→ **INFORMATION PROVIDED**:
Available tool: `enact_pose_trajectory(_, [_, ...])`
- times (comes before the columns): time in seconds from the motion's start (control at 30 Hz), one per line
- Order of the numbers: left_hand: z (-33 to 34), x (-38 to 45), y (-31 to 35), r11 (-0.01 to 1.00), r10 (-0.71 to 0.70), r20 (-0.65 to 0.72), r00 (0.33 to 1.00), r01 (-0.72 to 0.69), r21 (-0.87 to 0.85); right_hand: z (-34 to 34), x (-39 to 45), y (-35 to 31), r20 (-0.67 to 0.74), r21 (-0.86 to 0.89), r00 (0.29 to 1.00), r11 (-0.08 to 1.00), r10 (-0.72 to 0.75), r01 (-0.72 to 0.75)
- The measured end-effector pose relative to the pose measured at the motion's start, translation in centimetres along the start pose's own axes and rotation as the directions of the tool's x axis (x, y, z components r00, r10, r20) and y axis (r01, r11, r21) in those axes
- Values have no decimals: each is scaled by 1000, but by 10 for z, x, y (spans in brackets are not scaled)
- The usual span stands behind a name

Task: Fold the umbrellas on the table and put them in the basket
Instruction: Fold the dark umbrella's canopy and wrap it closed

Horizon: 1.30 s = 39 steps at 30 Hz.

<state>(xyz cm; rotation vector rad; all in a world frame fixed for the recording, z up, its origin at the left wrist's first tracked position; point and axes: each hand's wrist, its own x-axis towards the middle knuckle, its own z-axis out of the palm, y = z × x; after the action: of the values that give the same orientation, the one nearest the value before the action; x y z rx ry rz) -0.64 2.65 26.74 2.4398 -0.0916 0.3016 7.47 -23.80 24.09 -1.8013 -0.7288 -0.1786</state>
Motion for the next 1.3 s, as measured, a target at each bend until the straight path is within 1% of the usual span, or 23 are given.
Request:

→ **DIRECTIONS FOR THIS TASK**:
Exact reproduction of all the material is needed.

→ **PROBLEM SOLUTION**:
Available tool: `enact_pose_trajectory(_, [_, ...])`
- times (comes before the columns): time in seconds from the motion's start (control at 30 Hz), one per line
- Order of the numbers: left_hand: z (-33 to 34), x (-38 to 45), y (-31 to 35), r11 (-0.01 to 1.00), r10 (-0.71 to 0.70), r20 (-0.65 to 0.72), r00 (0.33 to 1.00), r01 (-0.72 to 0.69), r21 (-0.87 to 0.85); right_hand: z (-34 to 34), x (-39 to 45), y (-35 to 31), r20 (-0.67 to 0.74), r21 (-0.86 to 0.89), r00 (0.29 to 1.00), r11 (-0.08 to 1.00), r10 (-0.72 to 0.75), r01 (-0.72 to 0.75)
- The measured end-effector pose relative to the pose measured at the motion's start, translation in centimetres along the start pose's own axes and rotation as the directions of the tool's x axis (x, y, z components r00, r10, r20) and y axis (r01, r11, r21) in those axes
- Values have no decimals: each is scaled by 1000, but by 10 for z, x, y (spans in brackets are not scaled)
- The usual span stands behind a name

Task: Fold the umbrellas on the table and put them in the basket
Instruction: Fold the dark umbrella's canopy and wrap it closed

Horizon: 1.30 s = 39 steps at 30 Hz.

<state>(xyz cm; rotation vector rad; all in a world frame fixed for the recording, z up, its origin at the left wrist's first tracked position; point and axes: each hand's wrist, its own x-axis towards the middle knuckle, its own z-axis out of the palm, y = z × x; after the action: of the values that give the same orientation, the one nearest the value before the action; x y z rx ry rz) -0.64 2.65 26.74 2.4398 -0.0916 0.3016 7.47 -23.80 24.09 -1.8013 -0.7288 -0.1786</state>
Motion for the next 1.3 s, as measured, a target at each bend until the straight path is within 1% of the usual span, or 23 are given.
Request:

Now the exercise is complete.